Me resultó iluminador, me dio pistas no solo médicas sino literarias para entender lo que había vivido mi madre. Me sedujo que Parkinson haya llamado a los fósiles “restos orgánicos de un mundo anterior”; para él no eran simplemente restos sino pistas relucientes, “medallas de la creación” que unían una porción de una era geológica con otra, intersecciones claves o enlaces entre un tiempo y otro que te ayudan a rescatar la totalidad de la vida.
No vale como repuesta decir que eres escritor, ¿te sientes más cronista, cuentista, novelista o ensayista?

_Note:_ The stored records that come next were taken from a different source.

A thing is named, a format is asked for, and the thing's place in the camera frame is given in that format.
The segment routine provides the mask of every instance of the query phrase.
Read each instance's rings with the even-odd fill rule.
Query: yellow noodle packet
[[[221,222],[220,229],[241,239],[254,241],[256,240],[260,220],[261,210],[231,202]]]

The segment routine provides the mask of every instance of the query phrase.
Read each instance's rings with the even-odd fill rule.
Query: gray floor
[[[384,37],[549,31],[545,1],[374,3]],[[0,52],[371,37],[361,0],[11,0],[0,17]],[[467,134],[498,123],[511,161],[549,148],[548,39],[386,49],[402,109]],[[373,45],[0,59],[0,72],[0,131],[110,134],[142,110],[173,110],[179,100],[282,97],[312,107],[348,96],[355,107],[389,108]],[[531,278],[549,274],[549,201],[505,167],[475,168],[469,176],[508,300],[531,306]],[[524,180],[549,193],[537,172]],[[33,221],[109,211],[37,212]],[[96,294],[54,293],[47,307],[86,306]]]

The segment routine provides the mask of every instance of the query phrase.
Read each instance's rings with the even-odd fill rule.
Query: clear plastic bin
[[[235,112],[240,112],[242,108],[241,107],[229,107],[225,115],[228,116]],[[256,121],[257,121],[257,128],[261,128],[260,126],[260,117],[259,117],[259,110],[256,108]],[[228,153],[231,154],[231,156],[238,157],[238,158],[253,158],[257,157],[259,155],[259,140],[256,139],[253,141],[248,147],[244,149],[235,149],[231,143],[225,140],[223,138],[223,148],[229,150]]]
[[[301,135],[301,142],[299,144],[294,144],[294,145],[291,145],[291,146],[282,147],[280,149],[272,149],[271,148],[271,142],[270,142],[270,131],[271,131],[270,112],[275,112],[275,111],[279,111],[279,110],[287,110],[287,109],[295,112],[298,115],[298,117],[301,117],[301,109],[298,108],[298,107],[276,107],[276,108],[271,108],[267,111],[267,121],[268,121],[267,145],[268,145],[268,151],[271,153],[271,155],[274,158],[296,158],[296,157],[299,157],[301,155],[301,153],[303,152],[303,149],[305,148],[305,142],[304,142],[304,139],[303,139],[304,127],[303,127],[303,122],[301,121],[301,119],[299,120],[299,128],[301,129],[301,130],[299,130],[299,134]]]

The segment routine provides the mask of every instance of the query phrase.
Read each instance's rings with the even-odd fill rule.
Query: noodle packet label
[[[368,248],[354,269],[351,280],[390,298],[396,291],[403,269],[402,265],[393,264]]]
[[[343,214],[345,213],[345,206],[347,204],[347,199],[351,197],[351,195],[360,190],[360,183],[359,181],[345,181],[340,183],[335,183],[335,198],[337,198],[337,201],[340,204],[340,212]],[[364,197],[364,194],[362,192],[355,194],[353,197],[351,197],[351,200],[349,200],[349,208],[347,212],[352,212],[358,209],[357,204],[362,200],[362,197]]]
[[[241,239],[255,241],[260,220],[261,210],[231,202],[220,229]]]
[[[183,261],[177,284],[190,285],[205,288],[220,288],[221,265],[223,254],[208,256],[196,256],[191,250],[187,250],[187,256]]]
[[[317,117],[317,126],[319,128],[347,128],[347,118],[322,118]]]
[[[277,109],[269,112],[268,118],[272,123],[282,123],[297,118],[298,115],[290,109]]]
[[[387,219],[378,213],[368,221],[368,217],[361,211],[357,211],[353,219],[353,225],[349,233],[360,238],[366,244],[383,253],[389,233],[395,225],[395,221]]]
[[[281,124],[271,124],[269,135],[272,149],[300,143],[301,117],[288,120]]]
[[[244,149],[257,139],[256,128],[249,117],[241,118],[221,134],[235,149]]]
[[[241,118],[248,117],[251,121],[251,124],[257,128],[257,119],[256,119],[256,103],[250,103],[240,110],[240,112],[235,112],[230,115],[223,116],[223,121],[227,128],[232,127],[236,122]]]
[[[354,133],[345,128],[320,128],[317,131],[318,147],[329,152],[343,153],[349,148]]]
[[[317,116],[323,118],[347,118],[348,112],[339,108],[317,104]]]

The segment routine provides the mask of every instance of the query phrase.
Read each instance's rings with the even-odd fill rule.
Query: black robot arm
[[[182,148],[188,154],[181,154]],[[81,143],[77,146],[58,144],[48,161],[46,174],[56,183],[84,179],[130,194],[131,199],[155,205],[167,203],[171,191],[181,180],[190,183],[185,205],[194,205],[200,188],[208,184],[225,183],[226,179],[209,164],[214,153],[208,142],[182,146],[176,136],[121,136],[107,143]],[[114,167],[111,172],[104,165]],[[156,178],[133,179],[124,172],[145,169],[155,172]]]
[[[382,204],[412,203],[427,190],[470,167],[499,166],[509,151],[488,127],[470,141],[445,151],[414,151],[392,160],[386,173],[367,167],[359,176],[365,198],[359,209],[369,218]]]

Antes te hubiera dicho que cuentista, pero ahora me siento más novelista, aunque solo haya publicado dos novelas y aunque no sean novelas convencionales. A mí me parece que la novela es el género que más busca cierta organicidad de elementos heterogéneos, al centrifugar los demás géneros. Yo siempre he sentido que mi vocación es crear libros, no cuentos o ensayos o crónicas, sino libros, universos autosuficientes. Siempre, desde que comencé con esto, todo lo que escribo está pensado para hacer parte de una constelación o cuerpo vivo. El novelista es el escritor más cercano a ese afán. Como yo lo concibo, es un creador que rivaliza con Dios, un deicida, como diría Vargas Llosa refiriéndose a García Márquez: ¿O acaso un libro no es otro ser humano?, ¿uno no habla con los libros y alcanza una gran intimidad con ellos?, ¿no los recordamos con afecto, no nos transforman como lo hacen las personas?